Sunday, January 09, 2011

Case o' The Week: Faking Subpoenas A-OK - Prosecutorial [Mis]conduct and Carona

What could be worse than a lying, corrupt County Sheriff who suborns perjury and (allegedly) accepts years of cash bribes? Maybe a federal prosecutor who fakes subpoenas so a lying, corrupt co-defendant can use them as a snitch when speaking to the represented Sheriff?

The Ninth, unfortunately, misses the irony of law enforcement using blatant deception to further the investigation of a deceiving law enforcement officer. United States v. Carona, 2011 WL 32581 (9th Cir. Jan. 6, 2011), decision available here.

Players: Decision by Judge Clifton, joined by Judges Noonan and Bybee.

Facts: Michael S. Carona (above right) was the Orange County Sheriff, and was suspected of accepting bribes. Id. at *1.The feds flipped the briber, who met with Carona and discussed coordinating their testimony on a wire. Id. at *2. The feds knew at the time that Carona was represented by defense counsel. Id.

To bolster his credibility, the feds gave the snitch fake “subpoena attachments” that sought information on cash payments that the snitch had given Carona. Id. The snitch and Carona talked on the wire, Carona was indicted, and was later convicted after trial of witness tampering. Id. at *3.

Before trial Carona’s counsel moved to suppress Carona’s statements to the snitch, on the grounds that they were obtained through a violation of California Rule of Professional Conduct 2-100(A) (prohibiting an attorney from communicating directly or indirectly with a represented adverse party). Id. at *2. The district court agreed that there was a Rule 2-100(A) violation, but rejected all remedies – including a jury instruction about the violation. Id.

Issue(s): “We have not previously needed to consider the question of whether providing fake court papers to an informant to use during a conversation with a represented party is conduct that violates Rule 2-100.” Id. at *4.

Held:Under facts presented here, we conclude that it does not.” Id. (emphasis added).“The false documents were props used by government [sic] to bolder the ability of the cooperating witness to elicit incriminating statements from a suspect. The district court appears to have been concerned that by allowing such conduct a suspect could be ‘tricked into giving his case away by opposing counsel’s artful questions,’ but it has long been established that the government may use deception in its investigations to induce suspects into making incriminating statements.” Id. at *4. “There were no direct communications here between the prosecutors and Carona. The indirect communications did not resemble an interrogation. Nor did the use of the fake subpoena attachments make the informant the alter ego of the prosecutor. On the facts presented in this case, we conclude that there was no violation of Rule 2-100.” Id. at *5.

Of Note: As grim as the Carona decision is, at least Judge Clifton concedes that this issue – a prosecutor’s contact with represented parties – triggers no bright line rules and must be decided on a case-by-case basis.
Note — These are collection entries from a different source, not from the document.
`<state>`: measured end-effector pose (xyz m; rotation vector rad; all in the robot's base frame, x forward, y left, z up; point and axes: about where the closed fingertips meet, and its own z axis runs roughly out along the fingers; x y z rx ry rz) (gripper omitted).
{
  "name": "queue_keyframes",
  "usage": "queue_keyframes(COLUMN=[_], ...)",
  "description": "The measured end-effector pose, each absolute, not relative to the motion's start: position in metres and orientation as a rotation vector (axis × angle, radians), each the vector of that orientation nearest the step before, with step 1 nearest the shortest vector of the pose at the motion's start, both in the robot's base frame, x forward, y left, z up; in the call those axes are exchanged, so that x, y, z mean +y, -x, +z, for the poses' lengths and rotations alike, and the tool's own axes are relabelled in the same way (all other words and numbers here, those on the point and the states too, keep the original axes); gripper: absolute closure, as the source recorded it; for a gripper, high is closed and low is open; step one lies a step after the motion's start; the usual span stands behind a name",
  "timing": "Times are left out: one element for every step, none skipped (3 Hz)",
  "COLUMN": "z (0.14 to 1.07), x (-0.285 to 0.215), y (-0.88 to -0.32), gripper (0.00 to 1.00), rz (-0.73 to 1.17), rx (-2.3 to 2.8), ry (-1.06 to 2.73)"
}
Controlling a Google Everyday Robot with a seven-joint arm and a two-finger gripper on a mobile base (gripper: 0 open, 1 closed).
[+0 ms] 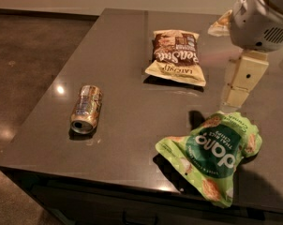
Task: Place orange can upright
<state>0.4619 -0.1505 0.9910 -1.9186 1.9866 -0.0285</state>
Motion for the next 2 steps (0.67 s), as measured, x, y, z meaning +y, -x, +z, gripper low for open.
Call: queue_keyframes(z=[0.986, 0.979], x=[-0.098, -0.062], y=[-0.473, -0.481], gripper=[0.00, 0.00], rz=[0.016, 0.034], rx=[1.773, 1.621], ry=[2.073, 2.173])
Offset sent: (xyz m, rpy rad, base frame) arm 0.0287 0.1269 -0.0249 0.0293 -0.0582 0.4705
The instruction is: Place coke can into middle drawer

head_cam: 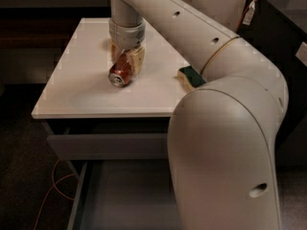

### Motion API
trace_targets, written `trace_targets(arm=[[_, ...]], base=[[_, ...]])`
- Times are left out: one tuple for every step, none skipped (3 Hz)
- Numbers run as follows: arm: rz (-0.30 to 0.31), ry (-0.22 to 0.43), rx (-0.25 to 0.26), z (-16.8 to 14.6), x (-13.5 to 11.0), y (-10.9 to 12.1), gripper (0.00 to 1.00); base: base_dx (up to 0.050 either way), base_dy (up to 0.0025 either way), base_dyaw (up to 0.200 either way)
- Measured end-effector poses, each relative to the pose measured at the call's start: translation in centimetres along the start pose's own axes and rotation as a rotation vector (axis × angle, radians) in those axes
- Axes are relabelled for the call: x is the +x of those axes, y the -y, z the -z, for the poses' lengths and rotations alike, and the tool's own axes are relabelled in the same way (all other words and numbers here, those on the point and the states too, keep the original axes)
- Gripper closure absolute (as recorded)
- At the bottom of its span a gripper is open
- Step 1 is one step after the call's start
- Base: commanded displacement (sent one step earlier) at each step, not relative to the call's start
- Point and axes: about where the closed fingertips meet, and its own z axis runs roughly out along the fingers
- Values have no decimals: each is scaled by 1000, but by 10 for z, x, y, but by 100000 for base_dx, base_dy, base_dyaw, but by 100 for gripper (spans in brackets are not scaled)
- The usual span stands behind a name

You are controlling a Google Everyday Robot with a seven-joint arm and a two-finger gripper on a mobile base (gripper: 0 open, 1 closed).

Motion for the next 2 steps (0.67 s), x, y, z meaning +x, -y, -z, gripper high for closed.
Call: trace_targets(arm=[[18,24,18,14,-23,-4,94],[39,57,37,25,-49,-7,100]], base=[[0,0,0],[0,0,0]])
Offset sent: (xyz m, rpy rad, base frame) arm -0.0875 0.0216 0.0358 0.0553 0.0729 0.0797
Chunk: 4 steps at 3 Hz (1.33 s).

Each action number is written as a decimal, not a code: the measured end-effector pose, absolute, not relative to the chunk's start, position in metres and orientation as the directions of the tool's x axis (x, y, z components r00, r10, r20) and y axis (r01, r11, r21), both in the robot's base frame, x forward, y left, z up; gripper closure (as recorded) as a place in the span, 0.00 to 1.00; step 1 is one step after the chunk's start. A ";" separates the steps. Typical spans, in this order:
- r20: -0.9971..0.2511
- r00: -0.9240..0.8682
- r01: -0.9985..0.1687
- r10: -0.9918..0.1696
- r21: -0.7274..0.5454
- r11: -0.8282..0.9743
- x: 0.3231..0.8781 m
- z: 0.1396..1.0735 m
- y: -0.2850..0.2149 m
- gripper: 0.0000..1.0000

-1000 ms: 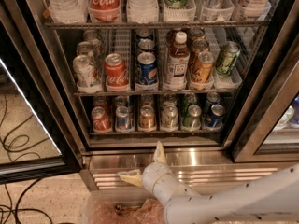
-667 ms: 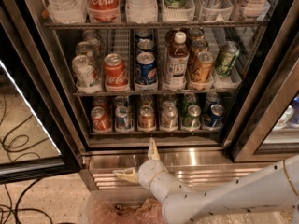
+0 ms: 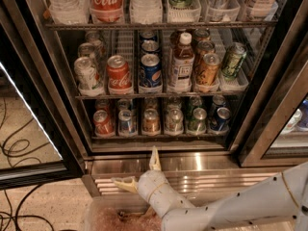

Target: Pick redbull can from bottom shelf of fridge

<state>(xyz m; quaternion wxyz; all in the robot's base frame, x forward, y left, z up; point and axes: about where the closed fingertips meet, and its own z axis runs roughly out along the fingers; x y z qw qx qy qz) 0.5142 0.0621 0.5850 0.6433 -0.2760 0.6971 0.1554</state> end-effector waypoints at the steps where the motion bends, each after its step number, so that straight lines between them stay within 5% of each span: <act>1: -0.993 0.036 -0.548 -0.116 -0.117 0.828 0.532 0.589 0.069 0.00; 4: -0.993 0.104 -0.560 -0.059 -0.108 0.821 0.553 0.599 0.087 0.00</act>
Offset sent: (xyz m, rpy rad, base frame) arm 0.0536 0.0190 0.0270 0.1104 -0.1870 -0.0551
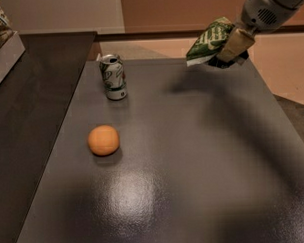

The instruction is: Pick green jalapeno chip bag

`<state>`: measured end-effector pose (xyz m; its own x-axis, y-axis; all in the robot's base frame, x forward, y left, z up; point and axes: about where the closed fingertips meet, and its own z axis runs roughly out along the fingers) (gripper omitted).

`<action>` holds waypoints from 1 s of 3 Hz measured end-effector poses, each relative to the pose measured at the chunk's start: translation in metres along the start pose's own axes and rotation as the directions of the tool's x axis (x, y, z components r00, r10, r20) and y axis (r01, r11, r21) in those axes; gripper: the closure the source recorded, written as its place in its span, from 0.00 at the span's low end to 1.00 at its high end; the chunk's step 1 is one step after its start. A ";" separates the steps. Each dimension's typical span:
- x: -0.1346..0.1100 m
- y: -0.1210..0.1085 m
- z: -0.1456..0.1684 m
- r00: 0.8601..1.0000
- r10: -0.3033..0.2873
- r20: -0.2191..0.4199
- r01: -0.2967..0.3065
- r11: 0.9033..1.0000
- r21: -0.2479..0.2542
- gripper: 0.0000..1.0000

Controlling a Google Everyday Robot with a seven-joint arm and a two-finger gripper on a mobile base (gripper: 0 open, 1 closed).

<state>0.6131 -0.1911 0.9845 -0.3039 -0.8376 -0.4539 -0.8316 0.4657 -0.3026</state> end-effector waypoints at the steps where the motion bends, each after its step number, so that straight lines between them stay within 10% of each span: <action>1: -0.011 0.002 -0.027 0.999 -0.038 0.025 0.037 0.999 0.021 1.00; 3: -0.021 0.006 -0.057 0.993 -0.093 0.072 0.089 0.995 0.050 1.00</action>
Offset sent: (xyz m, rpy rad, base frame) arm -0.0382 0.0038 0.0851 0.0038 -0.1239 0.0772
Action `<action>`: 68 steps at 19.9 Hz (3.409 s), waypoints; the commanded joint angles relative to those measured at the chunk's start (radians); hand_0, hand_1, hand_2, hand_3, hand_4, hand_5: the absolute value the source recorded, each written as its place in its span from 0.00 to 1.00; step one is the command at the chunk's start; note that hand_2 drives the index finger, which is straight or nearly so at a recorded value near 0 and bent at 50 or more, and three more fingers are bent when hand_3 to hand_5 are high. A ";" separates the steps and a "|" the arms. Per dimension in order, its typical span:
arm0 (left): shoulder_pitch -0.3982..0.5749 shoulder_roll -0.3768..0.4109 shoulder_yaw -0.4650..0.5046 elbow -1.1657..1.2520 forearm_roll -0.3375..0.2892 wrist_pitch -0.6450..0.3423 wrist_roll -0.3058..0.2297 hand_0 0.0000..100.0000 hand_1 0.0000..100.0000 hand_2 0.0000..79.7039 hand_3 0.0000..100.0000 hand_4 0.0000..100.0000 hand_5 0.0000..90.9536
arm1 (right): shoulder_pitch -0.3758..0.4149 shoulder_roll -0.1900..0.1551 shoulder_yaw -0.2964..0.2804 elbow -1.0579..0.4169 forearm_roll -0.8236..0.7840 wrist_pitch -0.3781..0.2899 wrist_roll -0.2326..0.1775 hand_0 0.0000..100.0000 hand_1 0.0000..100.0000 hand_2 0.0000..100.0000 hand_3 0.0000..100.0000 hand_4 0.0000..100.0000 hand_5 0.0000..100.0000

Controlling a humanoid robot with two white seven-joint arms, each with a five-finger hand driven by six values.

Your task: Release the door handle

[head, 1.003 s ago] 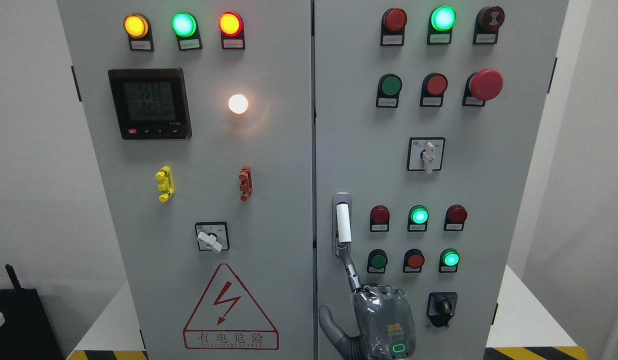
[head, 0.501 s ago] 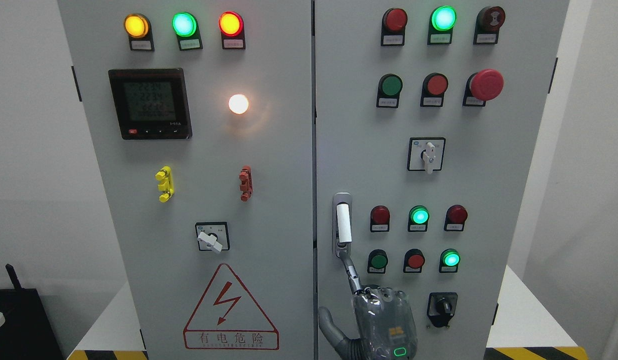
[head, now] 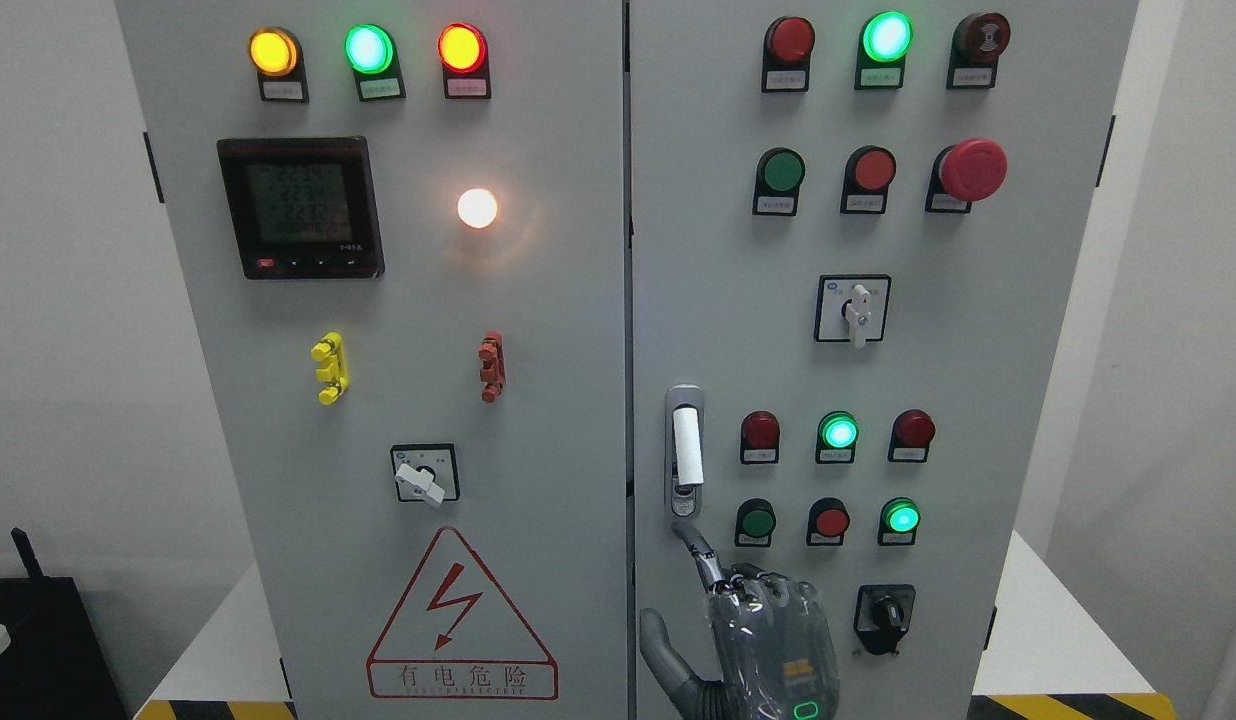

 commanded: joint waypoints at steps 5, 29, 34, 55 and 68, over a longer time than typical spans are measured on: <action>0.000 0.000 -0.014 0.020 0.000 0.001 -0.001 0.12 0.39 0.00 0.00 0.00 0.00 | 0.008 0.000 -0.010 -0.066 -0.034 0.006 -0.003 0.58 0.02 1.00 1.00 0.90 0.98; 0.000 0.000 -0.014 0.020 0.000 0.001 -0.001 0.12 0.39 0.00 0.00 0.00 0.00 | -0.158 -0.006 -0.011 -0.062 0.058 0.107 0.135 0.45 0.00 1.00 1.00 1.00 0.99; 0.000 0.001 -0.014 0.020 0.000 0.001 -0.001 0.12 0.39 0.00 0.00 0.00 0.00 | -0.176 -0.006 -0.013 -0.025 0.058 0.147 0.134 0.43 0.04 1.00 1.00 1.00 0.99; 0.000 0.000 -0.014 0.020 0.000 0.001 -0.001 0.12 0.39 0.00 0.00 0.00 0.00 | -0.199 -0.006 -0.016 0.012 0.053 0.149 0.137 0.41 0.14 1.00 1.00 1.00 0.99; 0.000 0.000 -0.015 0.020 0.000 0.001 -0.001 0.12 0.39 0.00 0.00 0.00 0.00 | -0.202 -0.001 -0.023 0.009 0.044 0.147 0.135 0.48 0.15 1.00 1.00 1.00 0.99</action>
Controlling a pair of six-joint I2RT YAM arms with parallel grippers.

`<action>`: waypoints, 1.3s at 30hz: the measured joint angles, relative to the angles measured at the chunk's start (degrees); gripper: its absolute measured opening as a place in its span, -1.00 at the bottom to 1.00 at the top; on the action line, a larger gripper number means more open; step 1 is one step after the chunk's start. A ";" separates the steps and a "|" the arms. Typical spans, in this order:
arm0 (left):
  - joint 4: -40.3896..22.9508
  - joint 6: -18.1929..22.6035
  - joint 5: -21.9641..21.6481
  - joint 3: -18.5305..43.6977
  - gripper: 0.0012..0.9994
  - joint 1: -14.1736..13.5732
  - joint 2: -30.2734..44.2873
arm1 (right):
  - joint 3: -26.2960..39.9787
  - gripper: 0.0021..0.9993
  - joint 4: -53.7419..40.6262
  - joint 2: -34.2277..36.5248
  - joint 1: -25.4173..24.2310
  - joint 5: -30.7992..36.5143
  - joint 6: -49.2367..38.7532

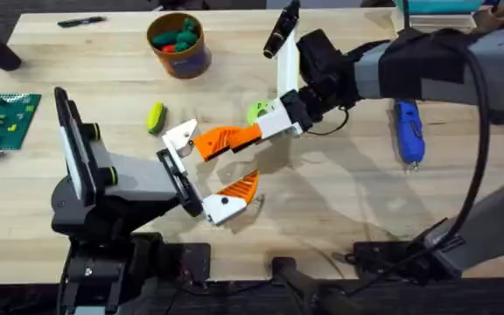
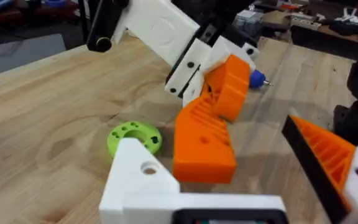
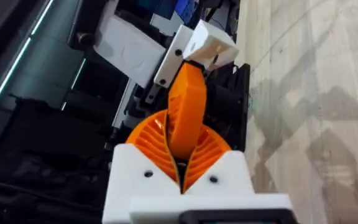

Id. at *3. “We have recognized the possibility that such conversations could violate the rule and declined to announce a categorical rule excusing all such communications from ethical inquiry.” Id. (internal quotations omitted). So the case is bad precedent, but not a blank check, for the type of deceptive investigation used by the CD Cal USAO.

How to Use: Because this issue requires a case-by-case analysis, if confronted with prosecutorial contact of a represented witness emphasize the unique aspects of Carona to limit its reach. First, as noted in the “Held” section above, in Carona the prosecutors themselves didn’t contact the defendant – it was just the snitch. Id. at *5. Moreover, this wasn’t anything close to an interrogation – Carona thought he was speaking with a defense ally. Id. Finally, Carona was trying to suborn perjury – and the Court isn’t keen on “immunizing” defendants who try to shape testimony simply because they have counsel. Id.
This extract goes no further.